What to do:
Copy each line of the records that holds the string "camera".

Recorded data:
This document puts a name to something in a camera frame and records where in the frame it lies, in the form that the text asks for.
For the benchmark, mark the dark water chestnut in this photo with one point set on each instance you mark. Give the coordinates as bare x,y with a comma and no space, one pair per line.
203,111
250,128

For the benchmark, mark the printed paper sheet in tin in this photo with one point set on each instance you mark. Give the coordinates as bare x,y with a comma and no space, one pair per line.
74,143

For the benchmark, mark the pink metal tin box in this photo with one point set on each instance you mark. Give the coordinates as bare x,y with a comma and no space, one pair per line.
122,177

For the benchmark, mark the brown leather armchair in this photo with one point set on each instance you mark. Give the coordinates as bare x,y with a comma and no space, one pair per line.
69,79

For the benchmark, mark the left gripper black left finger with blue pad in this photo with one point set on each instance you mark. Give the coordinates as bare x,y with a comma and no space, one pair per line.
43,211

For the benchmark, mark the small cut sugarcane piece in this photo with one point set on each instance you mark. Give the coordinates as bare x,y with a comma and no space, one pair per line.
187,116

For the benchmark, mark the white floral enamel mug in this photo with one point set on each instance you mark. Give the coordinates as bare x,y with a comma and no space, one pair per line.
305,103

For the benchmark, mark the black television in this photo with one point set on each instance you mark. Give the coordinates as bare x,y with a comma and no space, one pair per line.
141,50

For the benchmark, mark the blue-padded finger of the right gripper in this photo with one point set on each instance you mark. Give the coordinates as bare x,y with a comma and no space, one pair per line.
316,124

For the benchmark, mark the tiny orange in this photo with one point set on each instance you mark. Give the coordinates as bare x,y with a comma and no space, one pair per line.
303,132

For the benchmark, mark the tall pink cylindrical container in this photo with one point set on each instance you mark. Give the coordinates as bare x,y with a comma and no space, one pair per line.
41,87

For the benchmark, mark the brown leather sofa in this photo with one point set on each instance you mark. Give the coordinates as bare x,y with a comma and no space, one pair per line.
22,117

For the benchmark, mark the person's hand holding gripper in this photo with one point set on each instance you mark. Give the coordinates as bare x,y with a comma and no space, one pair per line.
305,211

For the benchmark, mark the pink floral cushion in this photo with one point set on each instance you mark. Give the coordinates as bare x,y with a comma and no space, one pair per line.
* * *
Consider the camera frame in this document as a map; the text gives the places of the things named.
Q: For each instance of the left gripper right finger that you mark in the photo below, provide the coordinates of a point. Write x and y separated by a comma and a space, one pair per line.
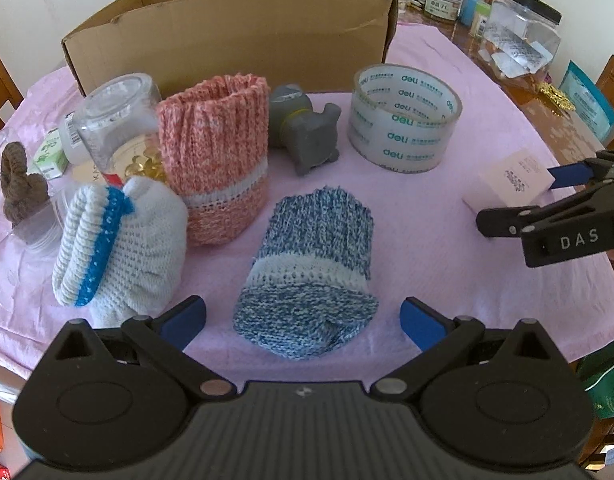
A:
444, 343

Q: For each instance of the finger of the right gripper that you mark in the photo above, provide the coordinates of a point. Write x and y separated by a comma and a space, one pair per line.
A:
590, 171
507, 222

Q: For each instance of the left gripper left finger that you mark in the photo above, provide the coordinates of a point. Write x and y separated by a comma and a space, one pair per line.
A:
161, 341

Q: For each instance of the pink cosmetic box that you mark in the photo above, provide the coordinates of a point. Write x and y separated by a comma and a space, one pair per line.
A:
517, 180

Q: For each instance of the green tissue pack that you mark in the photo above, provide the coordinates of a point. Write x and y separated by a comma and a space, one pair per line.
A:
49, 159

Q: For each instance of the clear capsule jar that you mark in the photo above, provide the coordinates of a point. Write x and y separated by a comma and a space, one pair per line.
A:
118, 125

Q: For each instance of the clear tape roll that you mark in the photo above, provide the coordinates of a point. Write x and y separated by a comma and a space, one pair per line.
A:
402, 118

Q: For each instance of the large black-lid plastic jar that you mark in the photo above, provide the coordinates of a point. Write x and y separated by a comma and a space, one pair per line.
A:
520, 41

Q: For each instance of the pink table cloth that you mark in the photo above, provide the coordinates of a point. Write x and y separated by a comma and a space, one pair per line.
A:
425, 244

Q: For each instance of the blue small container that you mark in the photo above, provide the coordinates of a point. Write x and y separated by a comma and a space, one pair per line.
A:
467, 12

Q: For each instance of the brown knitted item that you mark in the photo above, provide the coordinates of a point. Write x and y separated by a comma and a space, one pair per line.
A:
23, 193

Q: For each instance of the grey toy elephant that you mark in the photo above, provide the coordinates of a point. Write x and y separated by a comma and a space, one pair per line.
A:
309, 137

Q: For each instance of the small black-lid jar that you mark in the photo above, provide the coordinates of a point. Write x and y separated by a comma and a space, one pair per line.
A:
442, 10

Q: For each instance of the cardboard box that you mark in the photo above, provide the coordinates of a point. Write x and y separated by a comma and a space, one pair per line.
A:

Written response:
This document puts a name to something in a camera frame and records where in the frame it lies, in the form that the text asks for.
Consider the camera frame in this document as a map; the text gives the places of the things named.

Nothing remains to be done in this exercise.